WHAT THE EXERCISE ASKS: Please repeat the listing below exactly, but do not include its pictures.

RECORDED DATA:
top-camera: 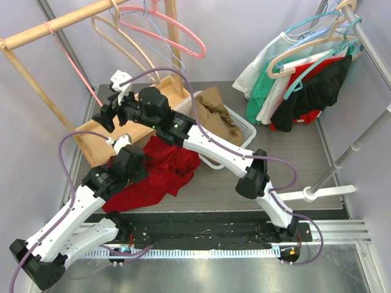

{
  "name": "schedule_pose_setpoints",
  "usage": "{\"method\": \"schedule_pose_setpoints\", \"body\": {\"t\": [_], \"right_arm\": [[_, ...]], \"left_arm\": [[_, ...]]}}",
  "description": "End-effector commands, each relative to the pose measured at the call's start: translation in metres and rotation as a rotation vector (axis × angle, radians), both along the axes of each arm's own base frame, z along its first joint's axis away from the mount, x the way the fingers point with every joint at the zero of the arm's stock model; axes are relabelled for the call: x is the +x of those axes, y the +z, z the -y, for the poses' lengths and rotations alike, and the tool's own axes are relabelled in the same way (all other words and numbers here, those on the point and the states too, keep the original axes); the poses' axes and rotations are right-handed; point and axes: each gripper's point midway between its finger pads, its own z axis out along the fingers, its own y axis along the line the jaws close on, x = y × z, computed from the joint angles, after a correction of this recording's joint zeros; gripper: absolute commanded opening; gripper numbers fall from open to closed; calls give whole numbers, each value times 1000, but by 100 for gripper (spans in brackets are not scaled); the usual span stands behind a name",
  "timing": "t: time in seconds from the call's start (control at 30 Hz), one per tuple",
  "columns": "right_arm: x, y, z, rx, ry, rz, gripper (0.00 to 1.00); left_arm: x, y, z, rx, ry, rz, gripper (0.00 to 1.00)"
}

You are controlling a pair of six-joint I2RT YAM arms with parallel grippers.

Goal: Place the skirt on the hanger

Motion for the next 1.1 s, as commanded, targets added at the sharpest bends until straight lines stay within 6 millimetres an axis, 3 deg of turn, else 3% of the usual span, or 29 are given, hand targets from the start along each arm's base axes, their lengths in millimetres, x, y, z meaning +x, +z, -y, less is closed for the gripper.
{"method": "schedule_pose_setpoints", "body": {"t": [0.0,0.1,0.2,0.4,0.63,0.73,1.07], "right_arm": [[20,105,54,173,-223,172,87],[31,127,81,187,-294,200,87],[50,136,107,188,-346,186,87],[92,121,145,137,-412,130,88],[116,132,179,145,-476,161,89],[127,130,187,146,-466,153,88],[134,91,159,77,-349,106,88]], "left_arm": [[-1,4,2,-3,-33,9,0],[2,7,6,-6,-53,16,0],[6,10,11,-8,-77,28,0],[15,10,23,-8,-123,24,0],[23,13,32,-22,-141,37,0],[26,14,33,-19,-139,42,0],[32,15,35,-6,-132,41,0]]}}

TASK ANSWER:
top-camera: 

{
  "name": "schedule_pose_setpoints",
  "usage": "{\"method\": \"schedule_pose_setpoints\", \"body\": {\"t\": [_], \"right_arm\": [[_, ...]], \"left_arm\": [[_, ...]]}}",
  "description": "End-effector commands, each relative to the pose measured at the call's start: translation in metres and rotation as a rotation vector (axis × angle, radians), both along the axes of each arm's own base frame, z along its first joint's axis away from the mount, x the way the fingers point with every joint at the zero of the arm's stock model; axes are relabelled for the call: x is the +x of those axes, y the +z, z the -y, for the poses' lengths and rotations alike, and the tool's own axes are relabelled in the same way (all other words and numbers here, those on the point and the states too, keep the original axes); the poses' axes and rotations are right-handed; point and axes: each gripper's point midway between its finger pads, its own z axis out along the fingers, its own y axis along the line the jaws close on, x = y × z, computed from the joint angles, after a correction of this recording's joint zeros; gripper: absolute commanded opening; gripper numbers fall from open to closed; calls give whole numbers, each value times 1000, but by 100 for gripper (spans in brackets are not scaled); the usual span stands behind a name",
  "timing": "t: time in seconds from the call's start (control at 30 Hz), one per tuple",
  "columns": "right_arm: x, y, z, rx, ry, rz, gripper (0.00 to 1.00); left_arm: x, y, z, rx, ry, rz, gripper (0.00 to 1.00)"
}

You are controlling a pair of six-joint I2RT YAM arms with parallel grippers.

Goal: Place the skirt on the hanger

Motion for the next 1.1 s, as commanded, targets added at the sharpest bends until straight lines stay within 6 millimetres an axis, 3 deg of turn, else 3% of the usual span, or 29 are given, hand targets from the start along each arm's base axes, their lengths in millimetres, x, y, z meaning +x, +z, -y, less is closed for the gripper.
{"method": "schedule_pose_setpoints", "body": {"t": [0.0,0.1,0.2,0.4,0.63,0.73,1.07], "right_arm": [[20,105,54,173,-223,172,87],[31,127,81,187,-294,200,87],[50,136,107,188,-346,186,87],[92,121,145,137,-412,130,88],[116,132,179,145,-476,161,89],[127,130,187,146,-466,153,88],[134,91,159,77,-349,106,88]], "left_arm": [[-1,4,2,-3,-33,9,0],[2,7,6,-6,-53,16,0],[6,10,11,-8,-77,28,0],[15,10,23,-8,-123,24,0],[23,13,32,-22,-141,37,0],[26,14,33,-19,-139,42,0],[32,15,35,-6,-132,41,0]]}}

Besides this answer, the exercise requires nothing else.